俺はあまりにも突然の出来事に、驚いて固まってしまう。

「……えっと、あまり見ないで」

「いやいや、何で入って来てんの!?」

「えっと、レイと一緒に入ろうと思って」

どういう事だよ!?

「ほ、ほら、体洗うからあっち向いてて!」

「え、ええ!?」

「早く!」

俺は仕方なく後ろを向く。

すると、シャワーの音が聞こえ始める。

それから暫くの間、俺は壁の方を向いてじっとしていた。

そしてシャワーが止まった。

「あ、もうこっち向いてもいいよ」

「あ、ああ。

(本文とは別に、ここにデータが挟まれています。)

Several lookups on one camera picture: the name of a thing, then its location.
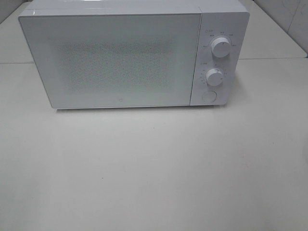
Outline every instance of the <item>white countertop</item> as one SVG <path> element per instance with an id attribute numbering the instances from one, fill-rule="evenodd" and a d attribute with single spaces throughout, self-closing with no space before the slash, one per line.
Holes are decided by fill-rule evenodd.
<path id="1" fill-rule="evenodd" d="M 31 62 L 13 35 L 0 63 Z M 308 59 L 254 55 L 215 107 L 56 111 L 0 64 L 0 230 L 307 231 Z"/>

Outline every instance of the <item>white wall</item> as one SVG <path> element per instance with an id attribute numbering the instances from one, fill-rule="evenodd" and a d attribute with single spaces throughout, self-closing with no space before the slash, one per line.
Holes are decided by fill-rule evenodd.
<path id="1" fill-rule="evenodd" d="M 301 0 L 288 33 L 308 52 L 308 0 Z"/>
<path id="2" fill-rule="evenodd" d="M 252 0 L 240 0 L 240 2 L 247 8 L 247 10 L 250 10 L 250 6 L 252 5 Z"/>
<path id="3" fill-rule="evenodd" d="M 308 52 L 308 0 L 255 0 Z"/>
<path id="4" fill-rule="evenodd" d="M 0 0 L 0 23 L 26 0 Z"/>

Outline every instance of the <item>control panel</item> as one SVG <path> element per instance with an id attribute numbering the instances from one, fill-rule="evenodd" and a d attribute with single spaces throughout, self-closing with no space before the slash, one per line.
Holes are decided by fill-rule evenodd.
<path id="1" fill-rule="evenodd" d="M 248 19 L 248 12 L 202 14 L 190 105 L 226 104 Z"/>

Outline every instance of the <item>white knob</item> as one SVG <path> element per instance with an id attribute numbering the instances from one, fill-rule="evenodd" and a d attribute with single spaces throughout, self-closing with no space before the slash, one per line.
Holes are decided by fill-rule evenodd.
<path id="1" fill-rule="evenodd" d="M 223 58 L 230 53 L 231 42 L 226 37 L 218 37 L 212 41 L 211 47 L 213 55 Z"/>
<path id="2" fill-rule="evenodd" d="M 206 73 L 205 77 L 206 77 L 207 84 L 213 87 L 221 84 L 224 79 L 224 75 L 222 71 L 217 68 L 209 70 Z"/>

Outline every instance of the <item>round button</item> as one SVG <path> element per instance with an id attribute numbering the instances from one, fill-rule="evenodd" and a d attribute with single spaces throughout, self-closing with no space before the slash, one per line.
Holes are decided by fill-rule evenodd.
<path id="1" fill-rule="evenodd" d="M 207 84 L 213 87 L 221 84 L 224 79 L 224 75 L 222 71 L 217 68 L 209 70 L 206 73 L 205 77 L 206 77 Z"/>
<path id="2" fill-rule="evenodd" d="M 216 92 L 214 91 L 207 91 L 206 93 L 203 94 L 202 96 L 202 100 L 205 102 L 205 103 L 213 103 L 217 98 L 217 94 Z"/>
<path id="3" fill-rule="evenodd" d="M 213 55 L 223 58 L 230 53 L 231 42 L 226 37 L 218 37 L 212 41 L 211 48 Z"/>

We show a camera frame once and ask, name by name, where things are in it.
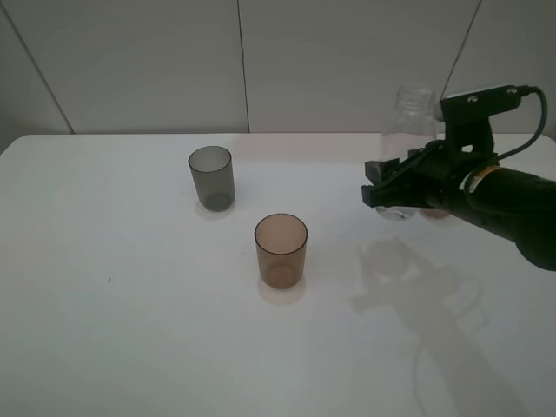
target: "translucent cup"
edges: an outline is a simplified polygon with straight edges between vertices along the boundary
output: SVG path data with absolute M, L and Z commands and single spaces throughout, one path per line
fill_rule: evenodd
M 308 231 L 294 215 L 275 214 L 255 228 L 261 278 L 270 287 L 290 288 L 303 277 Z
M 200 148 L 191 154 L 188 164 L 203 207 L 224 211 L 234 202 L 232 155 L 227 149 L 220 146 Z

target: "tabletop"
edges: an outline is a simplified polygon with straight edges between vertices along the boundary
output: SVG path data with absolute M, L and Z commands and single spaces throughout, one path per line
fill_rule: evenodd
M 556 275 L 456 218 L 366 207 L 378 140 L 15 141 L 0 156 L 0 415 L 556 415 Z M 208 144 L 233 155 L 220 214 L 187 164 Z M 556 179 L 556 144 L 505 165 Z M 286 291 L 255 255 L 255 225 L 278 212 L 308 227 Z

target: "gray cup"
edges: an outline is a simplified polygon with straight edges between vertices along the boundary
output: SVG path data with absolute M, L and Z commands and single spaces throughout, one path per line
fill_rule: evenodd
M 224 211 L 235 199 L 232 155 L 220 146 L 206 146 L 188 160 L 199 202 L 208 210 Z

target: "plastic bottle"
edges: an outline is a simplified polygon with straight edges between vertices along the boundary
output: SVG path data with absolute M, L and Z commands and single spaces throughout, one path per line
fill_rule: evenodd
M 381 160 L 407 159 L 411 149 L 423 148 L 436 139 L 433 118 L 434 91 L 421 86 L 402 86 L 398 90 L 394 110 L 381 134 Z M 417 213 L 411 207 L 377 207 L 388 220 L 406 220 Z

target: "white wall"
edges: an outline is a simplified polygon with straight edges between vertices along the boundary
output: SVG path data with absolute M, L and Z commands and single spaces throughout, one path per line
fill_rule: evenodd
M 248 130 L 230 0 L 4 0 L 76 133 Z
M 403 83 L 438 93 L 476 0 L 240 0 L 252 132 L 380 131 Z
M 0 7 L 0 153 L 19 136 L 69 132 Z
M 483 0 L 447 92 L 489 84 L 540 86 L 548 95 L 546 132 L 556 134 L 556 1 Z M 539 100 L 524 99 L 513 112 L 493 118 L 499 132 L 532 132 Z

分かった」

すると、柚葉が浴槽に入って来る。

俺は柚葉の体を見ないように視線を逸らす。

幸い、浴槽は少し大きめなので、2人で入っても大丈夫だ。

「って、そうじゃねえ!」

「どうしたの?」

「何で俺が入ってんのに、柚葉は入って来たんだよ!?」

「だから、一緒に入りたかったんだって。それに……」

「それに、何だよ!?」

「レイはあまり私に対して、その……欲情とかしないなって思って」

「欲情って……俺が柚葉の事をそういう目で見てないって事か?」

「うん。だから、こういう風にアプローチしてみて、確かめてみようと思ったの」

何だよそれ……

俺は思わず溜息を吐いてしまう。

「それで、やっぱりレイは私の事をそういう風に見てないのかなって……」

「彼女としてはその方がいいんじゃないのか?体目当てで付き合ってるよりよっぽどいいだろ?」

「それはそうなんだけど……でも、あんまり求められないのもどうなのかなって……もしかしたら、私って魅力ないのかなって思って……」

そうか……確かに、俺の接し方だとそう取られても仕方ないか……

ここはちゃんと言っておかないといけないな。

「俺は別に、柚葉が魅力的じゃないからそういう目で見てないわけじゃないんだ。ただ……」

「ただ?」

「そういうのって、嫌だろうなって思ってたから。柚葉は特に、そういう事嫌いそうだから」

「……確かに、他の人なら嫌だよ。だけど、レイなら……レイになら、いいよ」

そう言う柚葉の瞳は潤んでいて、風呂に入っているせいで頬は少し上気している。

そして俺にならいいというのは嘘ではないと、その潤んだ瞳の奥に強い覚悟を感じ取れた。

……ここまで言わせて、それで断るのは流石にないよなあ……

「……それじゃあ、風呂から上がろう」

俺がそう言うと、柚葉も感じ取ったのか少し目を見開いて驚いたが、それも一瞬ですぐに真剣な顔で頷いた。

そうして俺達は風呂から一緒に上がったのだった。